Although the data below holds other lines too, output only those from the line with "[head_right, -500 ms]" up to and including the line with "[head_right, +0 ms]", exactly as they appear.

*** Opening DATASET CONTENT ***

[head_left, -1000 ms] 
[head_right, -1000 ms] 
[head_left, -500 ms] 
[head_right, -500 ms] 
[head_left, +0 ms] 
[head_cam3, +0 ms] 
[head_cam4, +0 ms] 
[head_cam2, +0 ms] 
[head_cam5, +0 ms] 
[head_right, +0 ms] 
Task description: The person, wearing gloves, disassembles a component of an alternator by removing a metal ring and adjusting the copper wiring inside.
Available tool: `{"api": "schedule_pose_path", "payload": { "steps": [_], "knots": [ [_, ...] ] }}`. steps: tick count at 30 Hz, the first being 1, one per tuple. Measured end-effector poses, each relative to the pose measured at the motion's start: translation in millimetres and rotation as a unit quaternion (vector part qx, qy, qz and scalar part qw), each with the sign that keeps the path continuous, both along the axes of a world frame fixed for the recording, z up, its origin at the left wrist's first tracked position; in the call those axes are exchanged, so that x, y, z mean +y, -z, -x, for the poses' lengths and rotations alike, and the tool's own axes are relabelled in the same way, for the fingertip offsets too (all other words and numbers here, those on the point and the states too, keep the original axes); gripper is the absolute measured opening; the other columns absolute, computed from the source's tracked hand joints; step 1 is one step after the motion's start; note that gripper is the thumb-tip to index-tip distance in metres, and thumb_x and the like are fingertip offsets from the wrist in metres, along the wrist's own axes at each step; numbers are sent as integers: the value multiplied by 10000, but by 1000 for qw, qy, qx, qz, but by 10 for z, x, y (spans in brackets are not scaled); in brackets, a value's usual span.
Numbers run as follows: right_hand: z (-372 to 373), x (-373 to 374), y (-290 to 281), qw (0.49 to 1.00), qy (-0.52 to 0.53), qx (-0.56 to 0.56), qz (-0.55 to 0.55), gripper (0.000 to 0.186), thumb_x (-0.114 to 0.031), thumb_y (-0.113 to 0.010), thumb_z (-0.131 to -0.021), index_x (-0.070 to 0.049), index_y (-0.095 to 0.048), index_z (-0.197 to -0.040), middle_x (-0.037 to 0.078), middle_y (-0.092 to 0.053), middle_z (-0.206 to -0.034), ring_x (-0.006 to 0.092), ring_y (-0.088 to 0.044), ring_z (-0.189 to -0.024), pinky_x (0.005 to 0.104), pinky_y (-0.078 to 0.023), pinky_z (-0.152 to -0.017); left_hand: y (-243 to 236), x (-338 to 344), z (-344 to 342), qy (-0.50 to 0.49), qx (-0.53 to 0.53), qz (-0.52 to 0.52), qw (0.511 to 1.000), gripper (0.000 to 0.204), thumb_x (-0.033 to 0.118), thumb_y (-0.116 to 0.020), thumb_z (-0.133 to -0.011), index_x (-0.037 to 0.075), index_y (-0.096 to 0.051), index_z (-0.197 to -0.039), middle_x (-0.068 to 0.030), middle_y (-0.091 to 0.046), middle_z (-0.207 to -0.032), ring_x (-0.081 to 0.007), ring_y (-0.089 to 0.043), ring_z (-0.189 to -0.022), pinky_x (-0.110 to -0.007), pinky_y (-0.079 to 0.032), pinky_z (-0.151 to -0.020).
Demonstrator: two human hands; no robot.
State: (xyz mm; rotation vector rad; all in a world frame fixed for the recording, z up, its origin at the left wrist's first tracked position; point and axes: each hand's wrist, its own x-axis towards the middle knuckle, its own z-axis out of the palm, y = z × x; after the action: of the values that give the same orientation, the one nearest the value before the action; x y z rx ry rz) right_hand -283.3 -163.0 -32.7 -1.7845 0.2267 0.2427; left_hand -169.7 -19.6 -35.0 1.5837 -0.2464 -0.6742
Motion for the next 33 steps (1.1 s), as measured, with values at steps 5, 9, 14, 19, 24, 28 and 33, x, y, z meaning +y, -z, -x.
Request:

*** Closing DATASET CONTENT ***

SOLUTION -
[head_right, -500 ms] 
[head_left, +0 ms] 
[head_cam3, +0 ms] 
[head_cam4, +0 ms] 
[head_cam2, +0 ms] 
[head_cam5, +0 ms] 
[head_right, +0 ms] 

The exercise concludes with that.